What you are asked to do - Please state how many lines in the records below contain the word "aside", giving only the number.

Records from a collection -
########

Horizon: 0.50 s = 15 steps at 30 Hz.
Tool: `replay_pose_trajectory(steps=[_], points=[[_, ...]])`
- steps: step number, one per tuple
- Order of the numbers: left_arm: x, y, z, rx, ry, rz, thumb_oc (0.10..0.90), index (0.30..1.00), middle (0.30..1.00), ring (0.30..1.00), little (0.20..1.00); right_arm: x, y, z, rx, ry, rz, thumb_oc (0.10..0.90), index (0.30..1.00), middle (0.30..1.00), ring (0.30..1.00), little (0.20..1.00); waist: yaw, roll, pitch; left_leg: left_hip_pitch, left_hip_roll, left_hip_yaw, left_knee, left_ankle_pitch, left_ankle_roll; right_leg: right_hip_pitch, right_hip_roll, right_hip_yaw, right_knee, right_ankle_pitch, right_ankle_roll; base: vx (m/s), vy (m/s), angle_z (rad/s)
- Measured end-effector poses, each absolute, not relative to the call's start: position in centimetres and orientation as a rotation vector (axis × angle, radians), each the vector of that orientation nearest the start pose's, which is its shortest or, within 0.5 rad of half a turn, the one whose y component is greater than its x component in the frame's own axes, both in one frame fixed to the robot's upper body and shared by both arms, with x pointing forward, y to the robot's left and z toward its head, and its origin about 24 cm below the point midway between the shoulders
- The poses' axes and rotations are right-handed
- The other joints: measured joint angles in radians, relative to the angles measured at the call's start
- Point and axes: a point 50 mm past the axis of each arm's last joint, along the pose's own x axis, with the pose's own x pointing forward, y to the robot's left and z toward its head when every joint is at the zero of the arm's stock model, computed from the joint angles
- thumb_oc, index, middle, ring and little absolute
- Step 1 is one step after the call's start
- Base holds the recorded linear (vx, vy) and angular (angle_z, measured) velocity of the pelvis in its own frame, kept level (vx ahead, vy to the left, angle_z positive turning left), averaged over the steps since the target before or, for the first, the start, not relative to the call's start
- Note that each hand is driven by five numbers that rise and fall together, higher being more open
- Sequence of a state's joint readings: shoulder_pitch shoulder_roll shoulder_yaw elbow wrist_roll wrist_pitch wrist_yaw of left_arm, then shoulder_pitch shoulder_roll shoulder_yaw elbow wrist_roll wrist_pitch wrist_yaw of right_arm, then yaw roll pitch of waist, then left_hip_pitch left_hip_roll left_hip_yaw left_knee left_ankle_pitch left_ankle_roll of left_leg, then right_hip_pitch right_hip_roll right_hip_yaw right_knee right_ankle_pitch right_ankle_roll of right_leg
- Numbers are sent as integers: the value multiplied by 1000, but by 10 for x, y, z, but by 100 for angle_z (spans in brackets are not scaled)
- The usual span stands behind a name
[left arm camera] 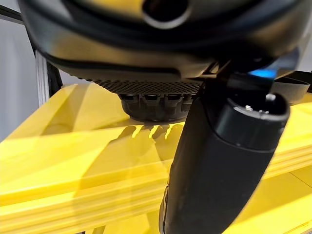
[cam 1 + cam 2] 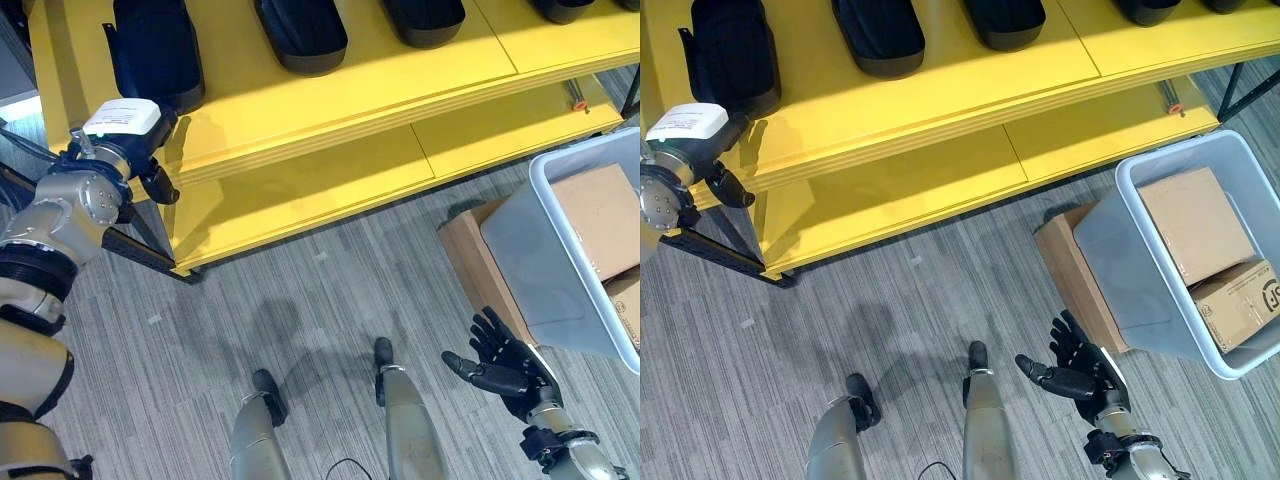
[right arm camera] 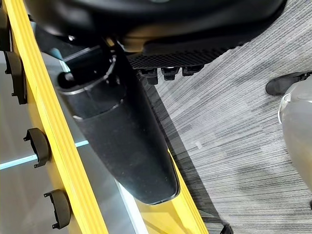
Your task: Move parts from the plastic box to the shelf.
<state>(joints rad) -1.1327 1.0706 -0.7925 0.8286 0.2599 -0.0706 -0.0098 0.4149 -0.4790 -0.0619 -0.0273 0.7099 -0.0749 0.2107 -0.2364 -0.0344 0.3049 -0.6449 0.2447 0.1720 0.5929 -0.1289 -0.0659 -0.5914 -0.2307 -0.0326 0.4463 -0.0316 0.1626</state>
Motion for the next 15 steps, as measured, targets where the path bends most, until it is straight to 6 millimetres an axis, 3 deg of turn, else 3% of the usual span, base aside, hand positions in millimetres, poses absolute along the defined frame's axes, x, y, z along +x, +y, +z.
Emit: replay_pose_trajectory(steps=[15], points=[[375,318,256,1573,38,174,900,1000,1000,1000,1000,158,-263,8,230,230,7,900,1000,1000,1000,1000,-7,0,0,-17,2,12,15,-1,0,-37,0,20,24,-5,-3,3,-2,-2]])
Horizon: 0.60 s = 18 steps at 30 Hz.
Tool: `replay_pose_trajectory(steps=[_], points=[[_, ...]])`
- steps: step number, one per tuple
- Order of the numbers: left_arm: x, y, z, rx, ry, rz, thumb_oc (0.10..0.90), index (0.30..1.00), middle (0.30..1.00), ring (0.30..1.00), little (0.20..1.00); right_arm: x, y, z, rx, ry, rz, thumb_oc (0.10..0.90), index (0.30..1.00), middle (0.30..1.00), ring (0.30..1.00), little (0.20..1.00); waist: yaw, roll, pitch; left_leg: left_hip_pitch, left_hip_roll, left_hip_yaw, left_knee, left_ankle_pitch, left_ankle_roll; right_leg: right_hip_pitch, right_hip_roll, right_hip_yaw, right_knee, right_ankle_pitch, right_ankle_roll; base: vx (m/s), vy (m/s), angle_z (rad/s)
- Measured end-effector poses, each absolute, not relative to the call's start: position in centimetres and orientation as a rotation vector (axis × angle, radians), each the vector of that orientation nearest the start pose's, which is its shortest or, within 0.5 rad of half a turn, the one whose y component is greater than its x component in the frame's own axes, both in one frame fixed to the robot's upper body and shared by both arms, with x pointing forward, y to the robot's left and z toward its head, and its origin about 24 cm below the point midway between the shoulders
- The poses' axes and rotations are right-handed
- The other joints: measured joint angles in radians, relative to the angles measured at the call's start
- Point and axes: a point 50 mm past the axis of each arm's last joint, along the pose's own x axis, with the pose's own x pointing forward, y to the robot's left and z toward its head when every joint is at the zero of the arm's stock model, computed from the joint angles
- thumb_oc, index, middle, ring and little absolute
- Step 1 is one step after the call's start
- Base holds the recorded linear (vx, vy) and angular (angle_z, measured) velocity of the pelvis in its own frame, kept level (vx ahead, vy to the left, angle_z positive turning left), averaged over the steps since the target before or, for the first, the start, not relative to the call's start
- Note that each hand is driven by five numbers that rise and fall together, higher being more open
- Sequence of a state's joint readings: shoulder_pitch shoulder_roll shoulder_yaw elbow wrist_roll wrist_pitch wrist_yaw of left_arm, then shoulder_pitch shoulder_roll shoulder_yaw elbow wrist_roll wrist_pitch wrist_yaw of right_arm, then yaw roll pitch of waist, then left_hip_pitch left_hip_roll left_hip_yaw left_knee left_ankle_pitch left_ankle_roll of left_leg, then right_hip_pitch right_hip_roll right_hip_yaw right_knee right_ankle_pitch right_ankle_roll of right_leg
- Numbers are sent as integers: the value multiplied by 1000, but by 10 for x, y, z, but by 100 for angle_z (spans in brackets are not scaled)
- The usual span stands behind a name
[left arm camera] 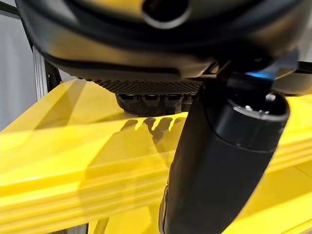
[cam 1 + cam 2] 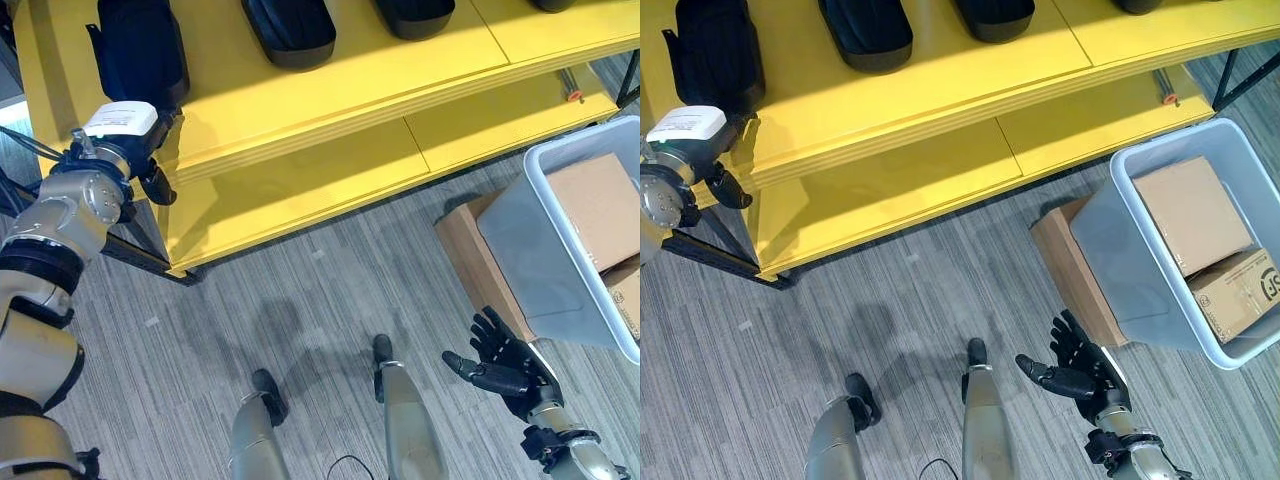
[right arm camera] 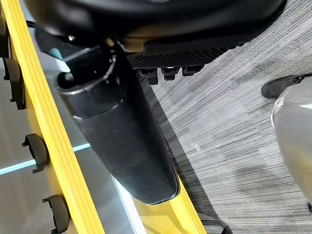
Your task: Move parts from the plastic box to the shelf.
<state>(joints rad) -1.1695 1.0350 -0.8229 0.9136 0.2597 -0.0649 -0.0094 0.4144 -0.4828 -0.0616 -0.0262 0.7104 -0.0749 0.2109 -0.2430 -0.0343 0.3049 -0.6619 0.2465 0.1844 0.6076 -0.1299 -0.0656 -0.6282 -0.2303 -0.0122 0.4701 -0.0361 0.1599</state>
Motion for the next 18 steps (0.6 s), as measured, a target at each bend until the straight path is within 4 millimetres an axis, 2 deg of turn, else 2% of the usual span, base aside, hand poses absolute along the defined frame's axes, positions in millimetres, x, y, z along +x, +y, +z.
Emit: replay_pose_trajectory(steps=[5,18], points=[[374,323,259,1572,59,202,900,1000,1000,1000,1000,158,-263,8,229,230,8,900,1000,1000,1000,1000,2,0,0,-1,0,0,3,-1,1,-2,0,2,1,0,0,0,0,0],[376,319,272,1576,28,222,900,1000,1000,1000,1000,158,-265,9,216,234,12,900,1000,1000,1000,1000,2,1,0,-21,2,-3,23,-5,3,-17,-1,4,17,0,0,0,0,0]])
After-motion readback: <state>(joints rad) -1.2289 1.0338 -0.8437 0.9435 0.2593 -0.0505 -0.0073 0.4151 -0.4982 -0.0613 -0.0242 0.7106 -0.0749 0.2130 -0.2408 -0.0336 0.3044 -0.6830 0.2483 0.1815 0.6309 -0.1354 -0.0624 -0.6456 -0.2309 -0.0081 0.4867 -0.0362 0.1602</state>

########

Written solution - 2